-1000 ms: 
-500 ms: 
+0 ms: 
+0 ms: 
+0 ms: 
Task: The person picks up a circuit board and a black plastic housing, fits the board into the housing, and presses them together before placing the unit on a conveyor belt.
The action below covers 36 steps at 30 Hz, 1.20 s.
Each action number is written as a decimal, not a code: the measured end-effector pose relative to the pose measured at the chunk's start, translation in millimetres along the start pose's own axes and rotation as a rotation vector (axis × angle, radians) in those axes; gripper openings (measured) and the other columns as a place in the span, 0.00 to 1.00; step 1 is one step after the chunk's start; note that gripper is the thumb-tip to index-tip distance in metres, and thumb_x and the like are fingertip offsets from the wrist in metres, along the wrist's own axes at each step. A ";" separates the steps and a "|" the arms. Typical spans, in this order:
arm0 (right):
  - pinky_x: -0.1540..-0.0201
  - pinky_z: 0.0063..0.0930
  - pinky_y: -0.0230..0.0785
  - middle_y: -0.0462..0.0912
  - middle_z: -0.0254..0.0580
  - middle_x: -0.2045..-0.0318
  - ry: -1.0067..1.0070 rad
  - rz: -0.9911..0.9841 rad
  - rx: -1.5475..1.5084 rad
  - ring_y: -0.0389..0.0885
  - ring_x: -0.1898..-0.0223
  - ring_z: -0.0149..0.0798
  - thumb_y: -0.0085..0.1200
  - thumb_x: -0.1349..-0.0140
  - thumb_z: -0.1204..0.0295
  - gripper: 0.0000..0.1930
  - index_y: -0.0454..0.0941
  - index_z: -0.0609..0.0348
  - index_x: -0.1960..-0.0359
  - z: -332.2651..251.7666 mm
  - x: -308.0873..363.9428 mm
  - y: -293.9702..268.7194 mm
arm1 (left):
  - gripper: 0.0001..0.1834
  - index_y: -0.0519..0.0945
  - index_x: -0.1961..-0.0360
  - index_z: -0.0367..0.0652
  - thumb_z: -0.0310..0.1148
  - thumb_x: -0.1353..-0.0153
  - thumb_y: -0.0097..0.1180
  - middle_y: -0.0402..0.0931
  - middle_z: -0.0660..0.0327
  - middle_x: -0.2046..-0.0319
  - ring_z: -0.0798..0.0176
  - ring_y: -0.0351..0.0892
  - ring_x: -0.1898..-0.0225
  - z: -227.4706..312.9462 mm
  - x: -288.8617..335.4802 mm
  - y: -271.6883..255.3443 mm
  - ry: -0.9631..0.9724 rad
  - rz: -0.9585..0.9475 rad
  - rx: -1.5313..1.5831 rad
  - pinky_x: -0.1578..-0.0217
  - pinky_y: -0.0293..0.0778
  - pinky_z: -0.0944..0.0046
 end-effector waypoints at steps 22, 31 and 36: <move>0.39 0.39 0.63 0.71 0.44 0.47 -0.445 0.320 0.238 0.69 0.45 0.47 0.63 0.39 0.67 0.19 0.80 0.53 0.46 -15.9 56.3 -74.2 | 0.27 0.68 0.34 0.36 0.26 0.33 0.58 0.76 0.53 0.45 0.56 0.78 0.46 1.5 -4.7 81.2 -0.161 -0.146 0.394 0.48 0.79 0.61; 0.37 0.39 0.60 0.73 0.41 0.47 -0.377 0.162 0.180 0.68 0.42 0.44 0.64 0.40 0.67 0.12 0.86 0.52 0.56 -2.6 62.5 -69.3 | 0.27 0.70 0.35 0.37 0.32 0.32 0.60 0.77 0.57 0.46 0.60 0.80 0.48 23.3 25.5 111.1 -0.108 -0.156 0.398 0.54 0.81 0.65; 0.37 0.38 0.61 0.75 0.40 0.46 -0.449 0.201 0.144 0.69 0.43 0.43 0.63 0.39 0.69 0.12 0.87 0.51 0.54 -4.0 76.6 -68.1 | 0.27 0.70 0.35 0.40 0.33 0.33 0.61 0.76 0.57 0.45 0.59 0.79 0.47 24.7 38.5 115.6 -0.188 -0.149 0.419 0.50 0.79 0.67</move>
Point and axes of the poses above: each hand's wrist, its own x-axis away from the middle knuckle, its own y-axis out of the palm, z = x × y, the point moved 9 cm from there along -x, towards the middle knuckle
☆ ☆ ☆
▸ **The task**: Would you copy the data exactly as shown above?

▸ **Expected answer**:
-1000 ms: 
-500 ms: 
+0 ms: 
+0 ms: 
+0 ms: 
Task: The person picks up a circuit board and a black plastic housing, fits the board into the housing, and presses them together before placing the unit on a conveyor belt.
The action below covers 36 steps at 30 Hz, 1.20 s.
Each action number is written as a decimal, not a code: the measured end-effector pose relative to the pose measured at the chunk's start, translation in millimetres along the start pose's own axes and rotation as a rotation vector (axis × angle, radians) in those axes; gripper openings (measured) and the other columns as a place in the span, 0.00 to 1.00; step 1 is one step after the chunk's start; note that gripper is the thumb-tip to index-tip distance in metres, and thumb_x and the like are fingertip offsets from the wrist in metres, along the wrist's own axes at each step. A ";" separates the steps and a "|" the arms. Typical spans, in this order:
arm0 (right):
  - pinky_x: -0.1540..-0.0201
  - pinky_z: 0.0063..0.0930
  - pinky_y: -0.0230..0.0785
  - middle_y: -0.0462..0.0912
  - middle_z: -0.0254..0.0580
  - middle_x: -0.2045..-0.0318
  - ry: -1.0067..1.0070 rad
  - rz: -0.9911..0.9841 rad
  - rx: -1.5475..1.5084 rad
  - ring_y: -0.0389..0.0885
  - ring_x: -0.1898..-0.0223
  - ring_z: -0.0149..0.0798
  - thumb_y: -0.0085..0.1200
  - thumb_x: -0.1349..-0.0140
  - thumb_z: -0.1204..0.0295
  - gripper: 0.0000..0.1930
  - index_y: -0.0454..0.0941
  - index_z: -0.0609..0.0348
  - index_x: -0.1960..-0.0359
  - z: -332.2651..251.7666 mm
  - x: -308.0873..363.9428 mm
  - y: -293.9702..268.7194 mm
arm1 (left):
  - gripper: 0.0001..0.1834
  - index_y: -0.0519..0.0945
  - index_x: -0.1961..-0.0360
  - index_z: -0.0367..0.0652
  - thumb_z: -0.0310..0.1148
  - thumb_x: -0.1353..-0.0153
  - thumb_y: -0.0097..0.1180
  - middle_y: -0.0402..0.0931
  - middle_z: -0.0660..0.0327
  - middle_x: -0.2046..-0.0319
  - ring_z: -0.0798..0.0176
  - ring_y: -0.0351..0.0892
  - ring_x: -0.1898..-0.0225
  - z: -227.4706..312.9462 mm
  - x: -288.8617..335.4802 mm
  - y: -271.6883..255.3443 mm
  - ry: -0.9631..0.9724 rad
  - rz: -0.9585..0.9475 rad
  - rx: -1.5313..1.5831 rad
  - pinky_x: -0.1578..-0.0217
  - pinky_y: -0.0293..0.0778
  - pinky_z: -0.0944..0.0046
 end-effector waypoints at steps 22, 31 and 36: <move>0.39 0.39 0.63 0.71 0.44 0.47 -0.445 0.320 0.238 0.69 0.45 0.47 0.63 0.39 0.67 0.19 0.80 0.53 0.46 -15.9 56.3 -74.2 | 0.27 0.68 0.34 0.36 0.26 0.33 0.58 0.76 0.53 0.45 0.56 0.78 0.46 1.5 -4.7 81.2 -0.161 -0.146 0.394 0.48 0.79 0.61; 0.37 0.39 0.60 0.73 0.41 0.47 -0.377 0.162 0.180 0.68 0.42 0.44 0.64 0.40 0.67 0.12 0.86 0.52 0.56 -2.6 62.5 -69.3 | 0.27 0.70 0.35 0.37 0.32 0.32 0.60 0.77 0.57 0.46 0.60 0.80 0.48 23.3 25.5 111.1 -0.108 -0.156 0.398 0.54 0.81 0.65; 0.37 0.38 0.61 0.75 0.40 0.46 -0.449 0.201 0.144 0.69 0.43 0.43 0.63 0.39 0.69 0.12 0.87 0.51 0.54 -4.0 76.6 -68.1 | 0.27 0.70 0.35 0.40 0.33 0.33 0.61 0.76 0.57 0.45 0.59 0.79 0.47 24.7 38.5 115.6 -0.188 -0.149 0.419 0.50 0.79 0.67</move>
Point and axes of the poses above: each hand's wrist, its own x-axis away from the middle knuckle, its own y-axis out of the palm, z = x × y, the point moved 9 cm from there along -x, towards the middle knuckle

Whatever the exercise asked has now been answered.